When I was a kid, my parents went off and left me at the beach once. I asked a cop to help me find them, he told me I don’t know kid, there’s so many places they could hide.
A manic depressive is a driver with a lead foot.
Domestic battery is a “D” cell for flashlights.
Antimony: What one metal pays another after the divorce.
Eczema: A medicated facial cleansing cream.
Fringed benefit: sex.
Condiments: Make condoms smell good.
Mani-pedi: A new fangled type of macaroni.
Incest: Sex with bugs.
Autistic: Paints pretty pictures.
Vaginal discharge: The firing of a zip gun from a hidden location.
Asteroid: A type of medicine that is injected into the glutes to make them bigger, stronger.
Condominium: A very small condom.
Bi-polar disorder: Name of a problem some people have who can’t decide if they want to go North or South.
Marital affairs: Military business.
Extramarital affairs: Special military force’s business.
Homily: Grits.
Bigotries: Big trees.
Hysterectomy: The removal of history from certain subjects.
Rheumatologist : Landlord.
And finally:
Instinct: Having been sprayed by a skunk.
A mathematician named Hall
Had a hexahedrical ball
The cube of its weight
Times four fifths of five eighths
Was two fifths of five ninths of f$%^& all.
There was a young chaplain from Kings,
Who talked about God and such things.
But his real desire
was a boy in the choir,
with a bottom like jelly on springs.
I asked my wife what she would do if I won the lottery. She told me she would take half the money, and leave me. I told her, well I won $12.00, here’s your $6.00. Stay in touch.
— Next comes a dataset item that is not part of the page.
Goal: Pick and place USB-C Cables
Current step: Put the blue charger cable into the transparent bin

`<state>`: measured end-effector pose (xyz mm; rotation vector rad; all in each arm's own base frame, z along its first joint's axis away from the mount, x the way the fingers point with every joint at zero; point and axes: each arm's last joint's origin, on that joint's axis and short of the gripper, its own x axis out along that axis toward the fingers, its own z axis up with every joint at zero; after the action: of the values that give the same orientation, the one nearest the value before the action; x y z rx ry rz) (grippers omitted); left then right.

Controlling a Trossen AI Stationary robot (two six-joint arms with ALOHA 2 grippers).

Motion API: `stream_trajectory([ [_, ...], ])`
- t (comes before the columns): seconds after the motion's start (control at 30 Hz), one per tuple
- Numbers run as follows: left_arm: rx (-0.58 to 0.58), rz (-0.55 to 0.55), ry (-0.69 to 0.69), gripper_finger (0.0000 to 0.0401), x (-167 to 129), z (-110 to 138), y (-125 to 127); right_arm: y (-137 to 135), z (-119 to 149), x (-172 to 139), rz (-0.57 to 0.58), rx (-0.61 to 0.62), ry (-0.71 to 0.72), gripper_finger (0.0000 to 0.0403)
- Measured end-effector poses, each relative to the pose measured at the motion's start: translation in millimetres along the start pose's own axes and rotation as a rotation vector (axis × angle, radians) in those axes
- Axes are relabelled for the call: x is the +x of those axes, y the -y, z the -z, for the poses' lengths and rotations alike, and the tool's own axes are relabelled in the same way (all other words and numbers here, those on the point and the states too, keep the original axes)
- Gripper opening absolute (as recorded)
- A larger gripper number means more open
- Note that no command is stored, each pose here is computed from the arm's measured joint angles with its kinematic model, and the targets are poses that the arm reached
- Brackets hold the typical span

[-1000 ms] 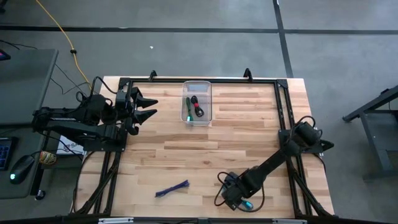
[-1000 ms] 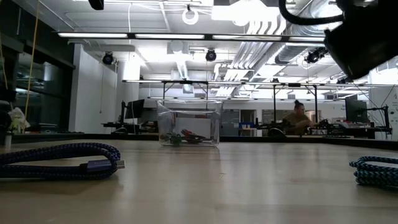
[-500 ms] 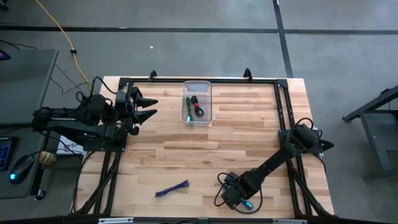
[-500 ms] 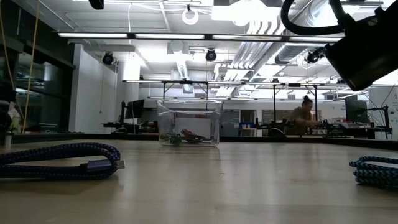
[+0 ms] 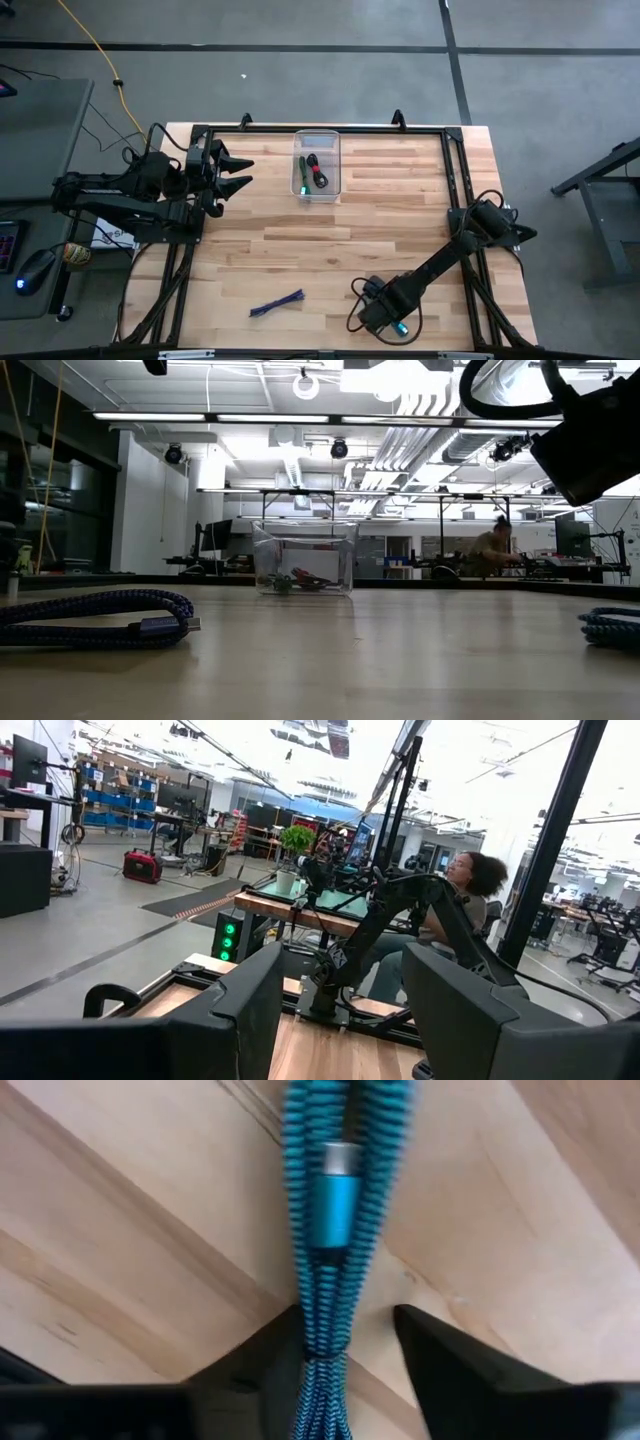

The Devil whispered in my ear, “You’re not strong enough to withstand the storm”. I whispered back, “Well, at least I didn’t lose my Golden Fiddle to some hillbilly in Georgia”.
I arrived at the restaurant a little earlier than my reservation time. The manager said, “We’re really busy right now, would mind waiting a bit?” I replied, “Well sure”. He hands me two plates, and tells me to take them over to Table Nine.